We included a total of 345 PsA patients (215 early-onset not exposed to high-impact therapies and 130 with established disease under biologics and oral targeted therapies). Discriminative CRP thresholds were determined by the Youden index, while their sensitivity/specificity balance was evaluated by the area under the receiver-operating characteristic (AUROC) curve.

RESULTS

Cohort I (recent-onset PsA) included 215 consecutive patients, mean age 49.8 ± 13.9 years, 145 men (67.4%) and 70 women (32.6%). Cohort II (established PsA: mean duration 9.2 ± 7.1 years) included 130 consecutive patients, mean age 55.6 ± 11.2 years, 64 men (49.2%) and 66 women (50.8%). In cohort II, a CRP value around 0.20 mg/dl resulted discriminative for active disease (AUROC 0.71, OR 4.7, p<0.001). Among patients not exposed to anti-TNF drugs in cohort II, a CRP ≥0.22 mg/dl was highly discriminative for active disease (AUROC 0.86). In cohort I, no CRP values ​​ with good discriminative performance were obtained in any scenario. The standard inflammatory CRP value (≥0.5 mg/dl) did not provide discriminative advantage above the previous thresholds in either cohort.

CONCLUSIONS

Our results suggest the adoption of lower than standard CRP cut-off values ​​ for a better assessment of PsA in clinical practice.

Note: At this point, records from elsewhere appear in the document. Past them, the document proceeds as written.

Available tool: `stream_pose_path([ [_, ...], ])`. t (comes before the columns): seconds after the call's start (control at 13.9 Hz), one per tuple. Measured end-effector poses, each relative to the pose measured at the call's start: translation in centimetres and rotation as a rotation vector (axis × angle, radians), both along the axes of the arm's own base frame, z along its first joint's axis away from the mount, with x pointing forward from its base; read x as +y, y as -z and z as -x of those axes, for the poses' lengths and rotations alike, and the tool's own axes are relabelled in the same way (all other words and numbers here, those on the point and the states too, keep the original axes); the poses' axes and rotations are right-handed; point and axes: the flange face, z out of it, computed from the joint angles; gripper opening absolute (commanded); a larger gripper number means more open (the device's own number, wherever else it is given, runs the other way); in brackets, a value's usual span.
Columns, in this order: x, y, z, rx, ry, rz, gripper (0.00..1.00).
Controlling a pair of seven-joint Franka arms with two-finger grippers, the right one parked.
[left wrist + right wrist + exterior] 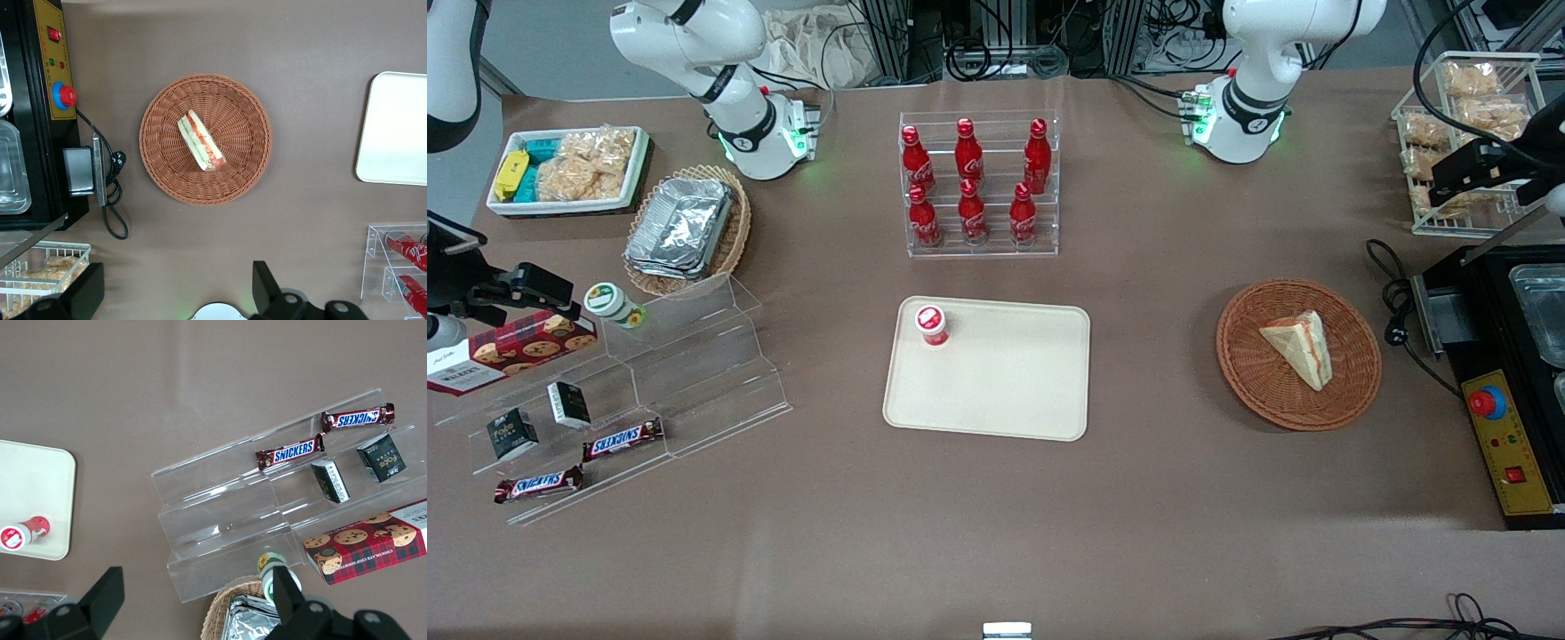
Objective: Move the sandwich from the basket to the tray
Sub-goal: 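Lower the open left gripper over the wrapped sandwich in the wicker basket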
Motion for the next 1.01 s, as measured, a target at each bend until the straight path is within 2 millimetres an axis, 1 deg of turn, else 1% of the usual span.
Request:
stream_pose_path([
  [0.29, 0.1, -0.2, -0.1, -0.009, -0.012, 0.000, 1.00],
  [0.43, 0.3, 0.1, -0.2, -0.003, -0.020, 0.000, 1.00],
  [0.79, 0.3, 2.5, -1.6, 0.045, -0.072, -0.005, 1.00],
  [1.01, 0.3, 4.9, -3.1, 0.081, -0.130, -0.013, 1.00],
])
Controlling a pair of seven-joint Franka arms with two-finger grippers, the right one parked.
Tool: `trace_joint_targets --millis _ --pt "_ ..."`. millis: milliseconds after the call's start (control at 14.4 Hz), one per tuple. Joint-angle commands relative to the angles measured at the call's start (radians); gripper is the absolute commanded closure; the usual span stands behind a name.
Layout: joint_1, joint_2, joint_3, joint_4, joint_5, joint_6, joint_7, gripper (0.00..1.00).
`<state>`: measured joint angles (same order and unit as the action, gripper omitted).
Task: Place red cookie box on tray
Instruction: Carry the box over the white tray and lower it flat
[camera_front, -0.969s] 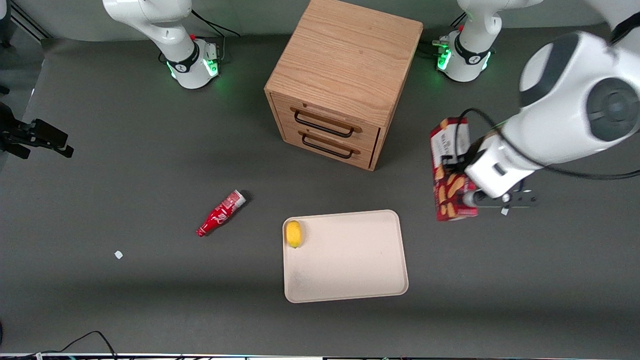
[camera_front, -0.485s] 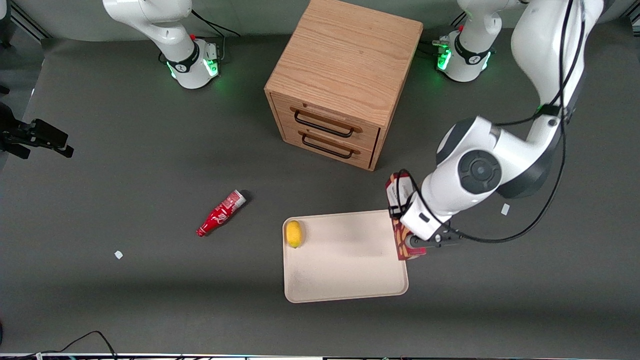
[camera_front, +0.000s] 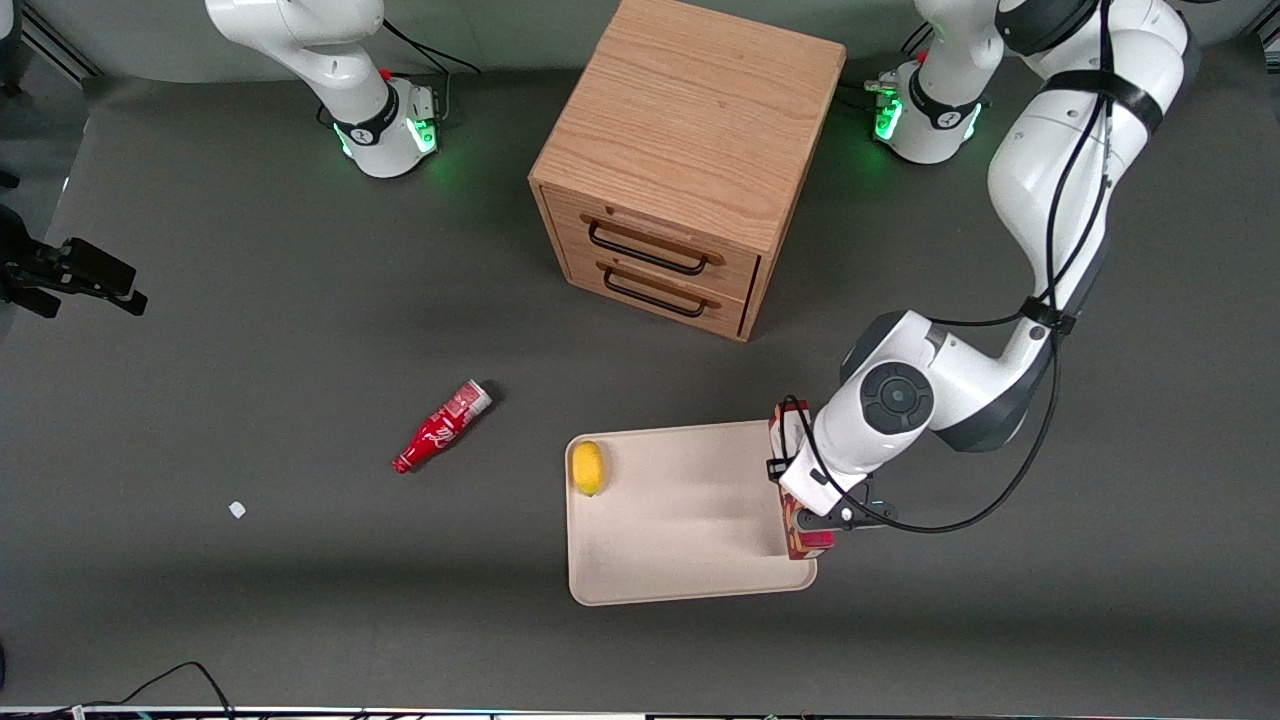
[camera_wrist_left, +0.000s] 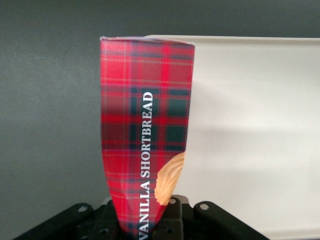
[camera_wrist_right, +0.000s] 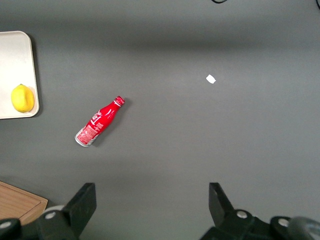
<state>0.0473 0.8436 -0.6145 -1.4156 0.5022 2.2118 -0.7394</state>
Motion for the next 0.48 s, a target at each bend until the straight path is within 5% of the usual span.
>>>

This seems to be more applicable in established than in recent-onset PsA.

摘要

目的

炎症生物标志物如C反应蛋白(CRP)在检测银屑病关节炎(PsA)的活动性疾病方面缺乏鉴别能力。我们的目的是找到能够鉴别早期和已确诊PsA活动性疾病的CRP阈值。

方法

我们共纳入了345例PsA患者(215例早期发病且未接受高冲击疗法,130例已确诊疾病且正在接受生物制剂和口服靶向治疗)。通过约登指数确定鉴别性CRP阈值,同时通过受试者操作特征曲线下面积(AUROC)评估其敏感性/特异性平衡。

结果

队列I(新发PsA)包括215例连续患者,平均年龄49.8±13.9岁,男性145例(67.4%),女性70例(32.6%)。队列II(已确诊PsA:平均病程9.2±7.1年)包括130例连续患者,平均年龄55.6±11.2岁,男性64例(49.2%),女性66例(50.8%)。在队列II中,CRP值约为0.20mg/dl对活动性疾病具有鉴别意义(AUROC 0.71,OR 4.7,p<0.001)。在队列II中未接受抗TNF药物治疗的患者中,CRP≥0.22mg/dl对活动性疾病具有高度鉴别意义(AUROC 0.86)。在队列I中,在任何情况下均未获得具有良好鉴别性能的CRP值。标准炎症CRP值(≥0.5mg/dl)在两个队列中均未提供高于先前阈值的鉴别优势。

结论

我们的结果表明,在临床实践中采用低于标准的CRP临界值以更好地评估PsA。这似乎在已确诊的PsA中比在新发PsA中更适用。